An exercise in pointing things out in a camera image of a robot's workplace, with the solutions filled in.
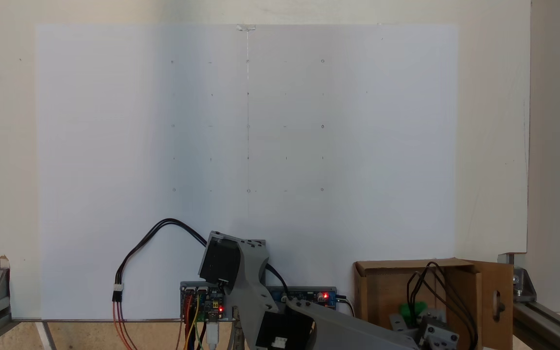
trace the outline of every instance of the red wire
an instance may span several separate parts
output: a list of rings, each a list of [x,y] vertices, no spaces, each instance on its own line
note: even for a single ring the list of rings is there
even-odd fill
[[[131,346],[129,345],[129,342],[127,342],[126,338],[124,337],[124,330],[123,330],[123,324],[122,324],[122,314],[120,313],[119,304],[120,303],[116,303],[116,314],[118,315],[118,326],[120,327],[120,333],[122,334],[122,338],[124,339],[124,345],[126,345],[127,349],[133,350],[131,348]]]
[[[138,350],[138,348],[133,343],[133,339],[131,339],[131,336],[129,336],[129,332],[127,332],[127,330],[126,330],[126,324],[124,323],[123,305],[122,305],[122,303],[118,303],[117,306],[118,306],[118,312],[120,313],[122,327],[124,328],[124,334],[126,334],[126,337],[129,339],[129,342],[131,343],[131,346],[133,346],[133,348],[135,350]]]
[[[189,297],[187,297],[185,299],[183,310],[187,309],[187,301],[188,300],[189,300]],[[178,338],[177,338],[177,341],[176,341],[176,349],[175,350],[178,350],[178,345],[180,345],[180,333],[183,331],[183,323],[185,323],[185,321],[183,319],[181,319],[181,321],[178,323],[178,324],[180,324],[180,326],[178,326]]]
[[[129,344],[127,344],[126,341],[124,341],[124,336],[122,334],[120,334],[120,332],[118,331],[118,326],[116,325],[116,303],[112,303],[112,307],[111,307],[111,313],[114,316],[114,328],[116,328],[116,333],[118,333],[118,337],[120,338],[120,341],[122,341],[122,343],[124,344],[124,346],[126,346],[126,348],[128,350],[132,350],[129,347]]]

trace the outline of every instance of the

(TASK INSTRUCTIONS):
Repeat only the lines between the top of the entries above and the line containing "note: even for", both ends included, without the pictures.

(SOLUTION):
An exercise in pointing things out in a camera image of a robot's workplace, with the solutions filled in.
trace the outline of every instance of the red wire
an instance may span several separate parts
output: a list of rings, each a list of [x,y] vertices, no spaces, each instance on its own line
note: even for a single ring the list of rings is there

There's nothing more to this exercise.